* **Aim of the exercise**
Show the lines below where "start" occurs.
*** Opening of Given information ***
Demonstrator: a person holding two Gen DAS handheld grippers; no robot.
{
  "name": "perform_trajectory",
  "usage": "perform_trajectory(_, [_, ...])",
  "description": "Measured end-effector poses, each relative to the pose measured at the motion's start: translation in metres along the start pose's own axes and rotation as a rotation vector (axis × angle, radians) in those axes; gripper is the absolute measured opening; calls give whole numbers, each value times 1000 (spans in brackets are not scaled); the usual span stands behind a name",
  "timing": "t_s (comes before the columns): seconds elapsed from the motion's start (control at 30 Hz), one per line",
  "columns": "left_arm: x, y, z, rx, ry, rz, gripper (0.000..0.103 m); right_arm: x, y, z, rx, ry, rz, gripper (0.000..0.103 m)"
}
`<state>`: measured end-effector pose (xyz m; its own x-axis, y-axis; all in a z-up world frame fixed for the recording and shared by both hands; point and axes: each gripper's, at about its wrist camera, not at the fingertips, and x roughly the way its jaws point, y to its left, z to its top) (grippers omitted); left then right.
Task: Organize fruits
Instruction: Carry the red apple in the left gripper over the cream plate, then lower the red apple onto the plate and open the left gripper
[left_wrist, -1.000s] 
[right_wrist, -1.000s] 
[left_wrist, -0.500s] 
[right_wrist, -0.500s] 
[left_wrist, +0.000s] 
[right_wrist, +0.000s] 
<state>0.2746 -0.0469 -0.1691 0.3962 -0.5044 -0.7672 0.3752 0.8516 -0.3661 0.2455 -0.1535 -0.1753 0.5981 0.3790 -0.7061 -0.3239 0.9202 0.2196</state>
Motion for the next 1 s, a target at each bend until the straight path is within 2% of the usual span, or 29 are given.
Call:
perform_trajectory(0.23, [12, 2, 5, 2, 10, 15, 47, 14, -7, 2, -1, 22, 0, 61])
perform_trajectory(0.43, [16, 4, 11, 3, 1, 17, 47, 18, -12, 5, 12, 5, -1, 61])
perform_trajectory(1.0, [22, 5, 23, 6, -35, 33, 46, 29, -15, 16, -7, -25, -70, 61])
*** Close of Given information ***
* **Your response**
  "description": "Measured end-effector poses, each relative to the pose measured at the motion's start: translation in metres along the start pose's own axes and rotation as a rotation vector (axis × angle, radians) in those axes; gripper is the absolute measured opening; calls give whole numbers, each value times 1000 (spans in brackets are not scaled); the usual span stands behind a name",
  "timing": "t_s (comes before the columns): seconds elapsed from the motion's start (control at 30 Hz), one per line",

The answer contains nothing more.